A imprensa sempre gostou de promover e depois desconstruir a imagem hollywoodiana de ‘divindades humanas’.
Faz parte da missão jornalística contestar as unanimidades do chamado mercado da fé.
O novo caso de altar desmoronado envolve o mais famoso e midiático médium do País, João de Deus.
Há décadas, ele atrai anônimos e famosos, pobres e ricos, brasileiros e gringos até Abadiânia, em Goiás, onde fica o espaço no qual realiza consultas e cirurgias espirituais.
No Conversa com Bial de sexta-feira (7), várias mulheres acusaram João Teixeira de Faria, de 76 anos, de assédio e abuso sexual.
A atração comandada por Pedro Bial mudou seu formato para deixar duas entrevistadas mais à vontade: não houve banda nem plateia.
Uma coreógrafa que se tratou com o médium e atuou como sua assistente, e uma guia turística que levava estrangeiros até ele participaram da conversa no estúdio.
Em depoimentos gravados, outras vítimas não mostraram o rosto e tiveram a voz alterada para impedir sua identificação.
Esse tipo de pauta-denúncia não é comum no Conversa com Bial. O programa, que tem sofrido derrotas frequentes da concorrência no Ibope, raramente polemiza.
Como âncora, Bial conduziu bem a edição atípica: questionou sem prejulgamento, buscou detalhar os abusos sem beirar no sensacionalismo, e abriu espaço para João de Deus se defender – a assessoria de imprensa do espiritualista enviou uma sucinta nota negando as acusações.
No bloco final, o apresentador do talk show fez ótima prestação de serviço ao telespectador: uma esclarecedora entrevista com uma promotora de justiça especializada em casos de crimes sexuais.
Na esteira de movimentos de denúncias contra abusadores, como o #MeToo e o ‘NãoéNão’, pautas assim são coerentes e necessárias no telejornalismo e até nas produções de entretenimento. Melhor ainda quando realizadas com ética jornalística.
Assumidamente vaidoso, João de Deus sempre gostou de ser paparicado por jornalistas e emissoras de TV.

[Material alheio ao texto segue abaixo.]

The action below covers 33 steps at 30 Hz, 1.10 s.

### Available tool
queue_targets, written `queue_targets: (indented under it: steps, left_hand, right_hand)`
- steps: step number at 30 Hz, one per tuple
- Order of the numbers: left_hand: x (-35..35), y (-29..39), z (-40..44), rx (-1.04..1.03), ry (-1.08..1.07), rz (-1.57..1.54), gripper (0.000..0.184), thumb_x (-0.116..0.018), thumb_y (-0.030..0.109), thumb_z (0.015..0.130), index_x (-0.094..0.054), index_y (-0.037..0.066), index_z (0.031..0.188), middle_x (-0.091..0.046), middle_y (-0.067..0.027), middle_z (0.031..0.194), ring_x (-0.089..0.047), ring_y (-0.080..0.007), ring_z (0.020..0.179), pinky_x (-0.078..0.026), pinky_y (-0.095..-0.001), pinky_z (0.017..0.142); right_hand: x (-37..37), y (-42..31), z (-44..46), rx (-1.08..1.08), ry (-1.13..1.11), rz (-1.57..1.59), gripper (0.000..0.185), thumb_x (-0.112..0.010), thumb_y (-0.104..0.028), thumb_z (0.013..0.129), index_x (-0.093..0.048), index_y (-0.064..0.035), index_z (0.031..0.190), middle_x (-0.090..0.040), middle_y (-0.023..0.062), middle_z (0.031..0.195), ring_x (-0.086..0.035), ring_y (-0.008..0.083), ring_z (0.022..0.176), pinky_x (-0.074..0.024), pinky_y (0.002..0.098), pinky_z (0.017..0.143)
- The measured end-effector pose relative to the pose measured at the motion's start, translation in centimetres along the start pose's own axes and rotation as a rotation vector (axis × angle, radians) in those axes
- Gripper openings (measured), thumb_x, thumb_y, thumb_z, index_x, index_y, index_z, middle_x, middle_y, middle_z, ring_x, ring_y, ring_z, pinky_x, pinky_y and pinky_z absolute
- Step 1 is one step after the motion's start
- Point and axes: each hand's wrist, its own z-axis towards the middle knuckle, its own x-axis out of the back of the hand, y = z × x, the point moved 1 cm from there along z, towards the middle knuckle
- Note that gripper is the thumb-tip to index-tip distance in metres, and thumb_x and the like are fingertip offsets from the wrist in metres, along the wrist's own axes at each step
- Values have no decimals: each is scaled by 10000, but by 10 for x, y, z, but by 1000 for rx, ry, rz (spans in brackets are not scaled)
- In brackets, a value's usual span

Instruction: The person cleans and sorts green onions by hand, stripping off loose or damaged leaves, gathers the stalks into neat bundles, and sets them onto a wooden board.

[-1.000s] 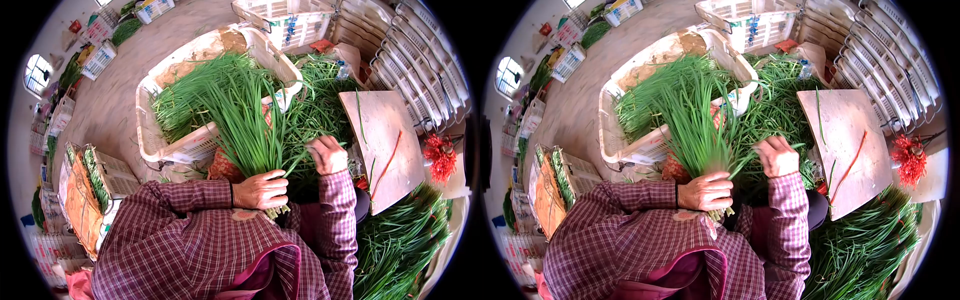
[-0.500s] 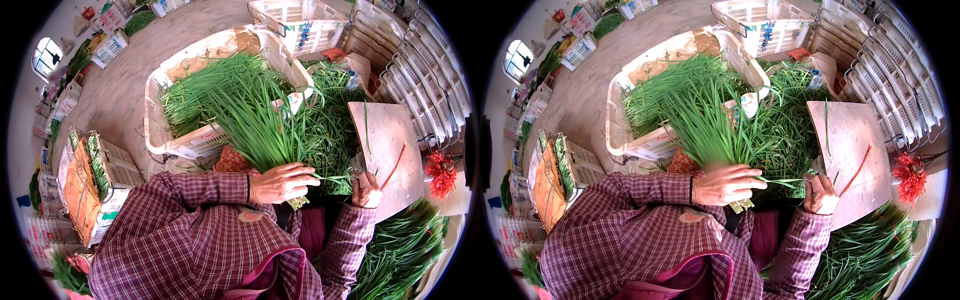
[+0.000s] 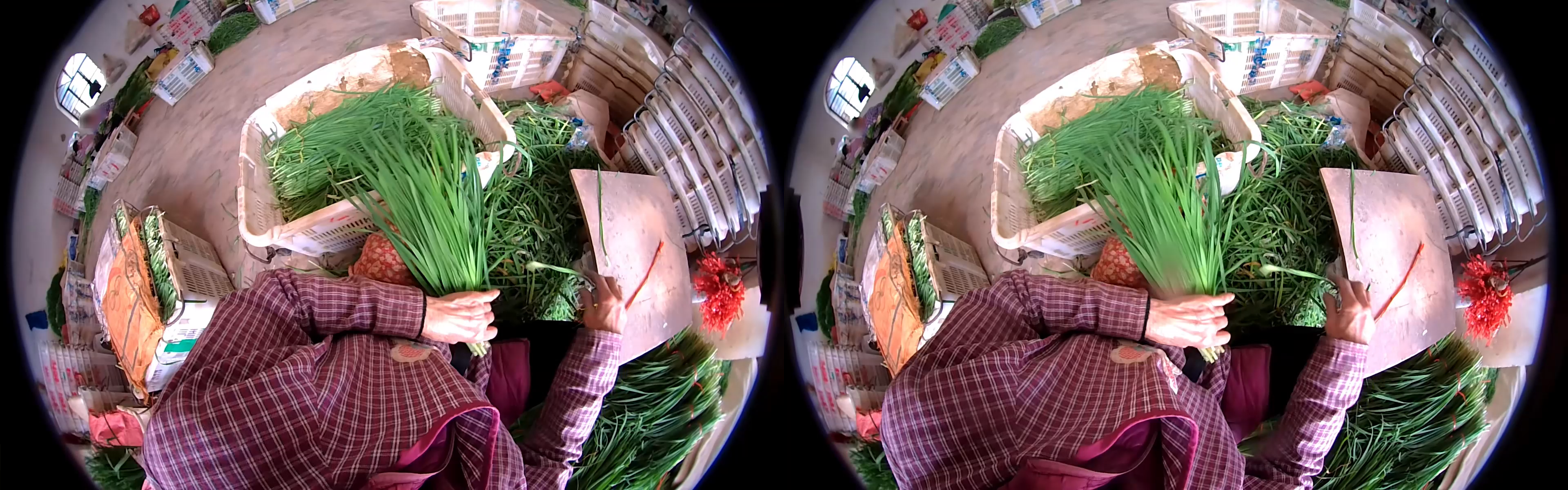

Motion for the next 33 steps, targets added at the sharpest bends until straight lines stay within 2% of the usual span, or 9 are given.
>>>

Na Globo, ganhou destaque várias vezes. Em 2012, no Fantástico. No ano seguinte, no Globo Repórter. Serginho Groisman exibiu longa entrevista com o médium no Altas Horas, em 2016. Naquele mesmo ano, o líder espiritual foi capa de Veja.
Artistas de todos os naipes já postaram foto ao lado dele após conselhos ou tratamentos. Entre elas, Xuxa, Luciana Gimenez, Giovanna Antonelli, Juliana Paes, Ronaldo Fenômeno e a top model inglesa Naomi Campbell.
Até a apresentadora de TV mais poderosa e rica do planeta o procurou: Oprah Winfrey veio dos Estados Unidos, em março de 2012, exclusivamente para conhecer João de Deus e entrevistá-lo. “Foi uma experiência muito forte”, disse ela na ocasião.
Agora, sob a sombra da desconfiança, o médium poderá ver minguar a fila de artistas, socialites, políticos e representantes da elite empresarial.
É o segundo caso de celebrada autoridade mística a cair em desgraça após ser acusada de crime sexual.
Em agosto, o alvo foi Sri Prem Baba, nome religioso de Janderson Fernandes, 53 anos.
A imprensa divulgou três denúncias de abuso contra seguidoras do autodeclarado mestre espiritual. Em sua defesa, ele declarou que as relações sexuais foram feitas de maneira consensual.
Com atuação no Brasil e na Índia, Prem Baba tem (ou tinha) entre seus admiradores famosos como Reynaldo Gianecchini, Márcio Garcia, Bruna Lombardi e até o astro do cinema norte-americano Will Smith.
O guru mereceu espaço em várias atrações de TV, como o próprio Conversa com Bial (quando dividiu o sofá com Gianecchini), o Encontro com Fátima Bernardes e o Mais Você de Ana Maria Braga.
Em novembro de 2017, estampou a capa de Serafina, revista encartada da Folha de S. Paulo e, em julho deste ano, surgiu na capa de Veja São Paulo.
Antes incensados e jamais contestados, João de Deus e Sri Prem Baba agora se tornam ‘persona non grata’ nos programas de TV nos quais foram tão bajulados.